The required sample size is 94.

The sample size does not appear to be very practical.

Step-by-step solution

Given information

The mean of the test $\mu =100$and the standard deviation is $\sigma =15$for the population of adults.

The required confidence level is 99% for the sample mean to lie within 4 IQ points of the true mean.

Describe the determination of sample size

The sample size n for estimating the true population mean value can be determined by using the following formula.

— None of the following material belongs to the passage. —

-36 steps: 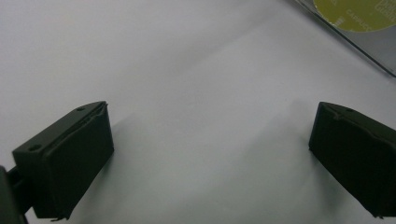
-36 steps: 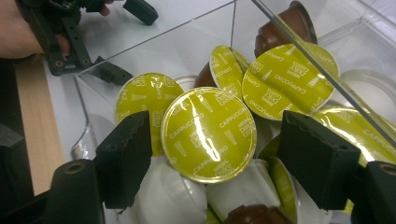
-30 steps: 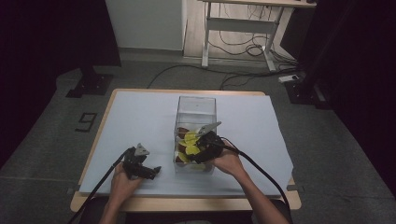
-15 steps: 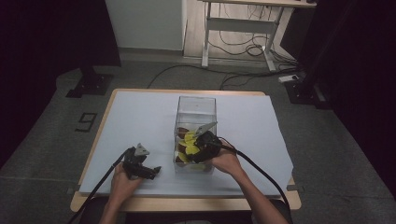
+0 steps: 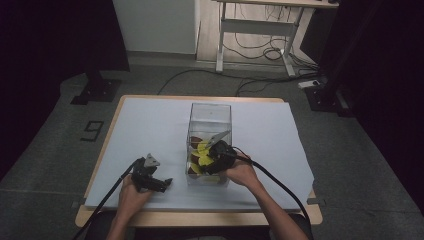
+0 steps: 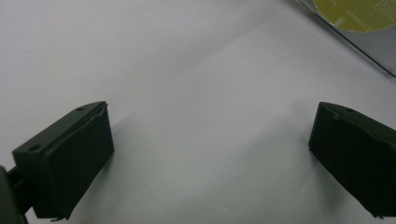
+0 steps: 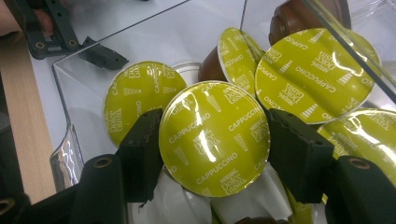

$n={\left[\frac{z_{\frac{\alpha }{2}}\times \sigma }{E}\right]}^2 ...\left(1\right)$

Here, E is the margin of error.

Find the critical value zα2

The $z_{\frac{\alpha }{2}}$is a z-score that separates an area of $\frac{\alpha }{2}$in the right tail of the standard normal distribution.

The confidence level of 99% corresponds to $\alpha =0.01 \text{and} \frac{\alpha }{2}=0.005$.

To value$z_{\frac{\alpha }{2}}$hasthe cumulative area $1-\frac{\alpha }{2}$to the left.

Mathematically,

$$\begin{gathered} P\left(z<z_{\frac{\alpha }{2}}\right)=1-\frac{\alpha }{2} \\ =0.995 \end{gathered}$$

From the standard normal table, the area of 0.995 is observed corresponding to the row value 12.5 and between column values 0.07 and column value 0.08, which $z_{\frac{\alpha }{2}}$implies is 2.575.

Find the required sample size

The sample size is calculated by substituting the values of $z_{\frac{\alpha }{2}}$,$\sigma$, and E in equation (1).

$$\begin{gathered} \text{n}={\left[\frac{z_{\frac{\alpha }{2}}\times \sigma }{\text{E}}\right]}^2 \\ ={\left[\frac{2.575\times 15}{4}\right]}^2 \\ =93.24 \\ =94 \left(\text{rounded} \text{up}\right) \end{gathered}$$

Thus, with 94 samples values, we can be 99% confident that the sample mean lies within 4 IQ points of the true mean.

 Step 5: Conclude that the sample size appears to be practical

The sample size required to estimate the mean IQ score of college professors is 94. The estimated sample size is neither too large nor too small. So, the sample size does appear to be very practical.